E-mail: sslowins AT indiana DOT edu
The Effect of Plasmodium Infections on the Production of Volatile Compounds in the Avian Preen Gland: A common strategy that parasites employ to enhance transmission among suitable hosts is the manipulation of host behavior. Recent work has demonstrated that domestic canaries (Serinus canaria) experimentally infected with the malaria parasite Plasmodium relictum were more attractive than uninfected canaries to Culex pipiens mosquitoes (a natural vector of Plasmodium). This infection-induced alteration of host attractiveness to mosquitoes is hypothesized to be an adaptive manipulation of the host by the parasite. The specific mechanisms by which Plasmodium influences the attractiveness of infected birds to mosquitoes are unknown. My research is testing the hypothesis that Plasmodium parasitesenhance the attractiveness of their avian hosts to mosquitoes by altering the production of volatile compounds in the preen gland. The preen gland is a small exocrine gland in birds that produces a waxy secretion that contains volatile compounds. I am currently testing the following predictions of my hypothesis: 1) preen oil volatile compounds should covary with the infection status of wild birds, and 2) experimental clearance of Plasmodium parasites should alter the production of volatile compounds in the preen gland. Future work will test the prediction that mosquitoes are more attracted to preen oil samples collected from infected birds than they are to preen oil samples collected from uninfected birds.

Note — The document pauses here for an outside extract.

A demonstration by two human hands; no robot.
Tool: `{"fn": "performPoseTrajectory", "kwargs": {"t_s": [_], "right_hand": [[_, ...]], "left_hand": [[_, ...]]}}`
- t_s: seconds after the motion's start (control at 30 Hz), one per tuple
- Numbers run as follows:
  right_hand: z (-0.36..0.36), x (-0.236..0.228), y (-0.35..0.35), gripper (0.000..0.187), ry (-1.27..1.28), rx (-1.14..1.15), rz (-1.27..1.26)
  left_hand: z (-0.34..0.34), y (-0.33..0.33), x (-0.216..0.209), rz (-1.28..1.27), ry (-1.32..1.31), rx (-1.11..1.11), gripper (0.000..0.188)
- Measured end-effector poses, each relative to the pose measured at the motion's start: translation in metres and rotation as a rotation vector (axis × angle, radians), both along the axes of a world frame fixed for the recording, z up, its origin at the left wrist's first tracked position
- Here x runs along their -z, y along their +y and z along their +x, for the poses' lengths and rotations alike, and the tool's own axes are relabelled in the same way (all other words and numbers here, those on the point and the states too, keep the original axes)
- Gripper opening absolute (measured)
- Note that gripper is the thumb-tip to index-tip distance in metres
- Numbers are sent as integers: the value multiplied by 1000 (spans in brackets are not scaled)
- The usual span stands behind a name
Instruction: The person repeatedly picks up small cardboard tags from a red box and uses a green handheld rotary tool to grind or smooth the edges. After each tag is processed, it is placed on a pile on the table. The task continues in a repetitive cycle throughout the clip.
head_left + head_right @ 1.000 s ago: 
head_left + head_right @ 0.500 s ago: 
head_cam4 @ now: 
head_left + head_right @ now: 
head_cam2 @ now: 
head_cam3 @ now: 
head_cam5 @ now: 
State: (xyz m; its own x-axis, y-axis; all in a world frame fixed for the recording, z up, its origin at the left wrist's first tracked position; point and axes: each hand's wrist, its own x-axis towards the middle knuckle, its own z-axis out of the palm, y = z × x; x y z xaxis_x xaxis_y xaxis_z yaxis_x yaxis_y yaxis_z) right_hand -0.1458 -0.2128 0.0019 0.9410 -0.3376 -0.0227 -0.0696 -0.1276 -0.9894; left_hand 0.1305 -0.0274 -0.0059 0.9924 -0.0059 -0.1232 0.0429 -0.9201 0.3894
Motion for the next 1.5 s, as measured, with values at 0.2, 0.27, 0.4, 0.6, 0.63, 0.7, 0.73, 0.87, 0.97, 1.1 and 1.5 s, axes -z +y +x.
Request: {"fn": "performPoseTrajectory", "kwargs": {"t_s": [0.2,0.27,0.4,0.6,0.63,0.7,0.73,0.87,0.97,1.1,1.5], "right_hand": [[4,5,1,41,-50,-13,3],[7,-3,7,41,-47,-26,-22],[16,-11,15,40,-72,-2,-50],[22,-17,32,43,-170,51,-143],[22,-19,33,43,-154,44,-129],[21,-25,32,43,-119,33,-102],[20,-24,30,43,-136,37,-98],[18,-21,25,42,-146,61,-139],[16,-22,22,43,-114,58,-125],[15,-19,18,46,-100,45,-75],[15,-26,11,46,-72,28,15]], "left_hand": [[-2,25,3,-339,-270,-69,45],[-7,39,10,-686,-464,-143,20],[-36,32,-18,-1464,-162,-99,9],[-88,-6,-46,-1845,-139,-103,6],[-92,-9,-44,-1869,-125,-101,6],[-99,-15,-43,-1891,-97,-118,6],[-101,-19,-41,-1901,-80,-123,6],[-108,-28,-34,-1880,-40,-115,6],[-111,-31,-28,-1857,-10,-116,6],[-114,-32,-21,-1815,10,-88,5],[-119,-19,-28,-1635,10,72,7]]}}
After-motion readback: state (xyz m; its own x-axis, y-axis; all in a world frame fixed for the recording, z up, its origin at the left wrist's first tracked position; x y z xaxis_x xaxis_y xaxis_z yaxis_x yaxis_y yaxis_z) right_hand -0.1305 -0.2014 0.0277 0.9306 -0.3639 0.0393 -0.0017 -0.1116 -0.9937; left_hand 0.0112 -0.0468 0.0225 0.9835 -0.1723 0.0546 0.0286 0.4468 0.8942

The effect of parasites on the ability of self-fertilization to invade obligately outcrossing host populations: I am also interested in how host-parasite coevolutionary interactions affect the evolution of reproductive systems in host populations. A two-fold cost of biparental reproduction results from the inability of males to directly produce their own offspring. Given this fitness cost, populations that reproduce biparentally should be susceptible to invasion by mutants capable of reproducing uniparentally. However, given that biparental reproduction is so common in natural populations, it seems to be associated with substantial fitness benefits that offset the costs. The Red Queen hypothesis suggests that coevolutionary interactions between hosts and parasites can generate negative frequency-dependent selection that favors rapid changes in host genotype frequencies. Perhaps this fluctuating selective pressure can favor bi-parental reproduction and recombination in spite of the costs. I tested the prediction that coevolutionary interactions with parasites can prevent self-fertilization (uniparental reproduction) from invading obligately outcrossing (biparentally reproducing) host populations. I introduced Caenorhabditis elegans hermaphrodites, carrying a dominant wild-type allele permitting both outcrossing and self-fertilization, into C. elegans populations harboring a recessive mutant allele thatconfers obligate outcrossing. Experimental populations were permitted to evolve under 3 parasite treatment regimes. I found that self-fertilization rapidly spread in host populations evolving in the absence of a coevolving parasite, however, the spread of self-fertilization was constrained in host populations that were exposed to the potentially coevolving bacterial parasite Serratia marcescens. My results support the Red Queen hypothesis, and demonstrate that coevolutionary interactions with a virulent parasite can constrain the spread of self-fertilization into obligately outcrossing host populations.